Sister Rose Marie Brooks, fmm
Sister Rose Marie Brooks entered the Franciscan Missionaries of Mary in 1985 in Chicago, IL. She pronounced her final vows October 4, 1992 in Fall River at St. Stanislaus Parish.
Prior to her entry into the Franciscan Missionaries of Mary, she graduated from St. Joseph's as an RN and worked for five years in Rhode Island Hospital Surgical Intensive Care Unit, then six more years in Charlton Memorial Hospital in Fall River, MA.
In 1992, she was sent in mission to St. Francis Hospital where she served as a staff nurse and completed studies earning a B.S. in Nursing from Molloy College. In 1993, she was sent in mission to Bushulo , Ethiopia
From 1993 to-2010, Sr. Rose was in Bushulo working as a nurse. For the first thirteen years, she worked in the general wards with night emergency calls. After that, she received training in emergency anesthesia and managed the operating room of Bushulo. At that time she also took over the management of the main pharmacy/supply store.
She served as a provincial councilor from 1995-2000 and again from 2009 until the present.
Presently, Sr. Rose’s mission is in Kenya where she resides in the novitiate community. She is responsible for the candidates' live-in program. This is a program of three months where the young women live in the FMM compound, having input sessions on Human, Christian and FMM Formation. They share in the community prayer, have ministry twice a week and participate in other sessions such as computer, knitting/sewing. The purpose is to help them, and also the Franciscan Missionaries of Mary to discern if they could proceed to the Pre-Novitiate. In addition, Sr. Rose is helping to cover in the absence of the Novice directress, giving classes to the novices.
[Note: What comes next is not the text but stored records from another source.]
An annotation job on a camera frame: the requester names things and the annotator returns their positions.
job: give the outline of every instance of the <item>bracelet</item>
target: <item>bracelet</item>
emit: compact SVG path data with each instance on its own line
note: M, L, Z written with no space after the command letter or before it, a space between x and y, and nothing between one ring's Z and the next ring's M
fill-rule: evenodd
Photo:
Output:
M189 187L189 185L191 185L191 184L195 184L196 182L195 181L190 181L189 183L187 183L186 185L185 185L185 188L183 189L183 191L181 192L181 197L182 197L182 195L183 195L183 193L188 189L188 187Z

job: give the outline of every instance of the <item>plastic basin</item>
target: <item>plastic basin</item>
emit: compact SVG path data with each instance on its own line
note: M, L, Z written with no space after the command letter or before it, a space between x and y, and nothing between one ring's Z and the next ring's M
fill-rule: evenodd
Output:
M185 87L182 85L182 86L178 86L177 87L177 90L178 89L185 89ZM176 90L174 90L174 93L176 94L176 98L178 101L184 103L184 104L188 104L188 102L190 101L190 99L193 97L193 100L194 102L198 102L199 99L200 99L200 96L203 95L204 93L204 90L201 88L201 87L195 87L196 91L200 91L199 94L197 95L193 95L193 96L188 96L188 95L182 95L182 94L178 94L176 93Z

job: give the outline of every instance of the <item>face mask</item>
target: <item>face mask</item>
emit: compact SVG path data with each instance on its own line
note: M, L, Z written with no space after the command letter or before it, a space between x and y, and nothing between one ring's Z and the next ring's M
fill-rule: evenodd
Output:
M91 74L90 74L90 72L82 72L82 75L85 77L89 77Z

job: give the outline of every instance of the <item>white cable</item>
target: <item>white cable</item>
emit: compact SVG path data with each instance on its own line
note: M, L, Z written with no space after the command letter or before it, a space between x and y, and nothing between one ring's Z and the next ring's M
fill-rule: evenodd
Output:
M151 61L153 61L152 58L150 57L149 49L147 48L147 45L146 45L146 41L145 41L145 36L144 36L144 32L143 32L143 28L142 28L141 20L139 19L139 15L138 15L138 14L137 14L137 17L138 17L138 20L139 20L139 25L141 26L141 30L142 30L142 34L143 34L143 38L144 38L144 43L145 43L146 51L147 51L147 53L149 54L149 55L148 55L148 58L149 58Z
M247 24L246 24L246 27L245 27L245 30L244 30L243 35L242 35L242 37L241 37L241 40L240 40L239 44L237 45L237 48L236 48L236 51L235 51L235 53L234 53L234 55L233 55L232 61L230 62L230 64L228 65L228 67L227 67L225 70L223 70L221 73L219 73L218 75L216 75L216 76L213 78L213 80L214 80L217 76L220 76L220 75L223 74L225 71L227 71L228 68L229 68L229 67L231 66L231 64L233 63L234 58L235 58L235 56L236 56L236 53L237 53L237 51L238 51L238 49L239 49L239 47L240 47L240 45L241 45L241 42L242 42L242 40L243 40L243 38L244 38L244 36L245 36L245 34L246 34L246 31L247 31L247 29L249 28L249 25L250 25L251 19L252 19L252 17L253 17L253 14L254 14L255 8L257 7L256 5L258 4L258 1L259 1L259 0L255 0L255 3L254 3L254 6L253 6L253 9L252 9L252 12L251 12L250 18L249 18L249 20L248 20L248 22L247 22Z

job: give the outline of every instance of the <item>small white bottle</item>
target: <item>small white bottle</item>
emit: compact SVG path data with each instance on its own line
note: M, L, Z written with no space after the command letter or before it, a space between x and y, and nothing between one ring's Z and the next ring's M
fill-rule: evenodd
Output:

Sr. Rose is also involved in vocation ministry and when that program finishes, she hopes to start helping in the parish with the youth. She writes:”This has been very different and good for me”. She describes her location: “I am now in Gikambura, Kenya- outside of Nairobi. It is a lovely rural area, but not far from town and easy to get to Nairobi and our provincial house.”